Exercise data:
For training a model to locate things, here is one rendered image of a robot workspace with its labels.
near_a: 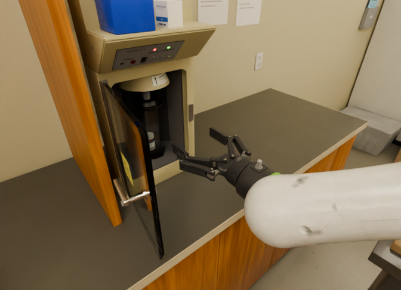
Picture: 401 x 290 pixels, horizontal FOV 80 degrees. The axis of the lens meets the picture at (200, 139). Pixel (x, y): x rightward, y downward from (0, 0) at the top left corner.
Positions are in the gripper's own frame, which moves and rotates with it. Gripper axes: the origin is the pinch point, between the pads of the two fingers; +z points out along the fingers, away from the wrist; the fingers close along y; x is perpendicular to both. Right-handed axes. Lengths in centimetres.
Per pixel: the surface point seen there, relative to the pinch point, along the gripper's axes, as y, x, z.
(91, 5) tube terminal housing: 15.3, -33.8, 19.3
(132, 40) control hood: 11.1, -27.3, 8.1
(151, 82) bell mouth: 0.8, -11.7, 21.5
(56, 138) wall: 29, 19, 62
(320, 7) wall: -171, -23, 62
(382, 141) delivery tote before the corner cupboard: -250, 101, 1
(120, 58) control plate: 13.0, -22.8, 12.5
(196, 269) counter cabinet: 6, 50, -8
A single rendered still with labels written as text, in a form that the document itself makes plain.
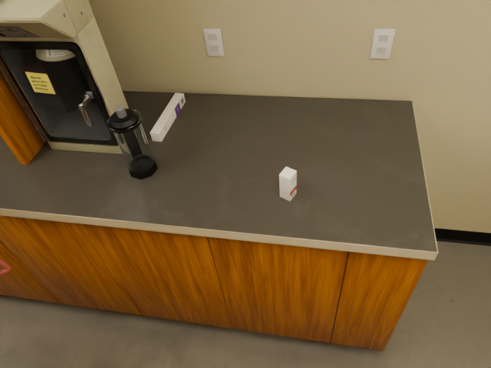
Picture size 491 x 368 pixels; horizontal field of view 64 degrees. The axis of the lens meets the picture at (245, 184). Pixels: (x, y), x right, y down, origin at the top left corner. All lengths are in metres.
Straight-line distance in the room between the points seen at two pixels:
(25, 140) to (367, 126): 1.26
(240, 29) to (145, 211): 0.76
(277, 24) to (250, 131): 0.40
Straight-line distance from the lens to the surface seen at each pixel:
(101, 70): 1.37
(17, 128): 1.63
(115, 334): 2.21
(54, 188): 1.53
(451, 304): 2.26
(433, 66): 1.66
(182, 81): 1.77
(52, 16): 1.20
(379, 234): 1.20
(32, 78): 1.46
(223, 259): 1.40
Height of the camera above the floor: 1.90
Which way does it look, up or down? 47 degrees down
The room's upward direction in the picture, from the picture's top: 7 degrees counter-clockwise
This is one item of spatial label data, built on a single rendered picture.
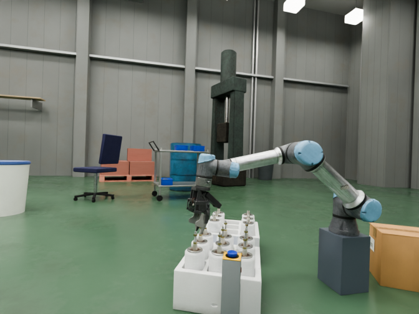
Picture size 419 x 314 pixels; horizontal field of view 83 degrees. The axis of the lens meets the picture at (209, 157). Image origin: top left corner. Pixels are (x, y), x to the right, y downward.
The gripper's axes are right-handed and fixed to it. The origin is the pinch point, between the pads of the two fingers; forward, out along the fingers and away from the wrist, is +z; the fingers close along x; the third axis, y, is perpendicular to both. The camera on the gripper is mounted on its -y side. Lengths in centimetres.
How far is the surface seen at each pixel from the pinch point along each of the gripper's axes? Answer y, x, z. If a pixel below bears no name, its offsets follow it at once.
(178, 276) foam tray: 7.5, -1.3, 21.4
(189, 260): 3.1, -0.6, 14.6
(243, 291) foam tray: -12.3, 20.3, 21.4
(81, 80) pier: -19, -668, -209
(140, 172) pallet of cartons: -160, -499, 19
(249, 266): -15.3, 18.9, 11.5
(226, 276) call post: 2.7, 23.9, 10.6
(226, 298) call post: 1.7, 24.5, 18.8
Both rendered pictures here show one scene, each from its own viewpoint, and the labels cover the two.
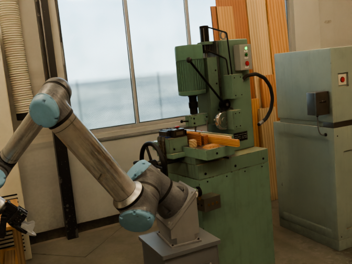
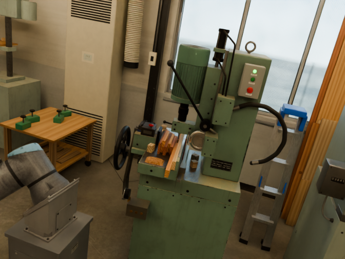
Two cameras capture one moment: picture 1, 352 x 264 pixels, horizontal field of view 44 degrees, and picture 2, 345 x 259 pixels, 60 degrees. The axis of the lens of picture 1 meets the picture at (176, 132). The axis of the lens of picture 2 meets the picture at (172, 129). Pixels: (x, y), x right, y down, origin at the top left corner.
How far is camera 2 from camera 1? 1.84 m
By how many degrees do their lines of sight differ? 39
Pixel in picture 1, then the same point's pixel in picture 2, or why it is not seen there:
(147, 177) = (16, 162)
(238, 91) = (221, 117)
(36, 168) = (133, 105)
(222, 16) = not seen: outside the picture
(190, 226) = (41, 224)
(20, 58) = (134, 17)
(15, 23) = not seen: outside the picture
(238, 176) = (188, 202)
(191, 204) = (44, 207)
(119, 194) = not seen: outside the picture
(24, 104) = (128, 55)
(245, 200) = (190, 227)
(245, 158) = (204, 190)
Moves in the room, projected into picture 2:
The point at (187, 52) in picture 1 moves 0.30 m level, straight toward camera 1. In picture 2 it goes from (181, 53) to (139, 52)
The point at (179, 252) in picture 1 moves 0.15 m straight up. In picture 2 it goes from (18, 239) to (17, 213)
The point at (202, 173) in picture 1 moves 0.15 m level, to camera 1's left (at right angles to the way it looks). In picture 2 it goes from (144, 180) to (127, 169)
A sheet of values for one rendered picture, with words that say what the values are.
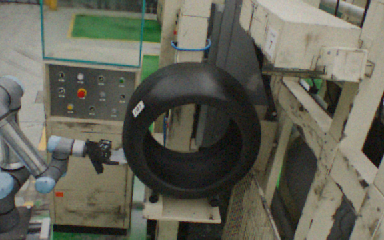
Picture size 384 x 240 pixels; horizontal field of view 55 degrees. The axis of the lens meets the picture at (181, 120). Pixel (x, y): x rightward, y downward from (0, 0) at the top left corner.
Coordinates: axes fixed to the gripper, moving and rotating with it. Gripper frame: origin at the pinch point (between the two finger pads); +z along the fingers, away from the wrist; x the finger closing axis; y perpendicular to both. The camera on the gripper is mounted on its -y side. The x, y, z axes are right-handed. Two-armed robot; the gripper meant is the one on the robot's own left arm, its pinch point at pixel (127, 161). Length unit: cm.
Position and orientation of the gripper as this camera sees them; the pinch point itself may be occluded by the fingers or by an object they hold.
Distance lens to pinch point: 172.0
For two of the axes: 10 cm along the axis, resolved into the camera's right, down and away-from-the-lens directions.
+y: 2.4, -8.8, -4.2
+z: 9.7, 2.0, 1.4
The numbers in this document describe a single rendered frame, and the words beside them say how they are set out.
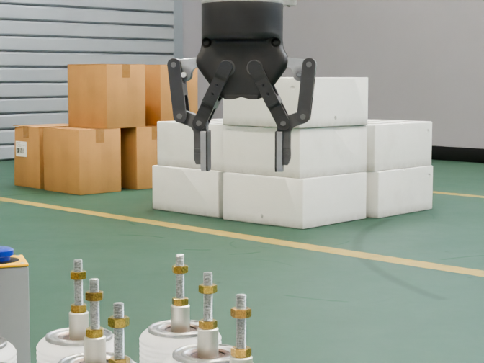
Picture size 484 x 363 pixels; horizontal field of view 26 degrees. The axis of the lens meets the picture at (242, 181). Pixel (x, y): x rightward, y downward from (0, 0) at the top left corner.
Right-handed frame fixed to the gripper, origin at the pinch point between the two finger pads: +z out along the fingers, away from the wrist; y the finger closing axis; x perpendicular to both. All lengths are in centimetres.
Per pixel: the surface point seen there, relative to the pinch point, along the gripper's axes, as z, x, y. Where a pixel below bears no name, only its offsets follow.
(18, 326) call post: 23.4, 26.7, -31.3
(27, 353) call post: 27.0, 27.2, -30.4
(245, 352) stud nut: 18.4, -0.7, 0.4
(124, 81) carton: -5, 389, -103
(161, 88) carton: -1, 410, -90
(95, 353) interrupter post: 20.4, 4.8, -15.6
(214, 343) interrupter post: 20.4, 10.0, -4.2
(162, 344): 22.6, 17.0, -11.2

Work instructions:
Your answer must be the exact lines from the start of the data through the line with "A single rendered still", inclusive, and nothing else; pictures do not belong in it.

Expected output:
For training a model to locate things, here is one rendered image of a robot workspace with its labels.
near_a: 
Picture: 401 x 290 pixels, horizontal FOV 80 degrees. The axis of the lens meets the picture at (200, 139). Pixel (x, y): x rightward, y downward from (0, 0) at the top left corner.
Positions are in the gripper's own frame, which moves and rotates with it. Gripper axes: the origin is the pinch point, between the pads of the two fingers; +z points out along the fingers, away from the wrist; the fingers close along y; x is perpendicular to both. Right-handed axes. Lengths in centimetres.
Per pixel: the surface point seen there, relative to the pinch point, along the gripper's axes, as y, x, z.
(91, 5) tube terminal housing: 15.3, -33.8, 19.3
(132, 40) control hood: 11.1, -27.3, 8.1
(151, 82) bell mouth: 0.8, -11.7, 21.5
(56, 138) wall: 29, 19, 62
(320, 7) wall: -171, -23, 62
(382, 141) delivery tote before the corner cupboard: -250, 101, 1
(120, 58) control plate: 13.0, -22.8, 12.5
(196, 269) counter cabinet: 6, 50, -8
A single rendered still with labels written as text, in a form that the document itself makes plain.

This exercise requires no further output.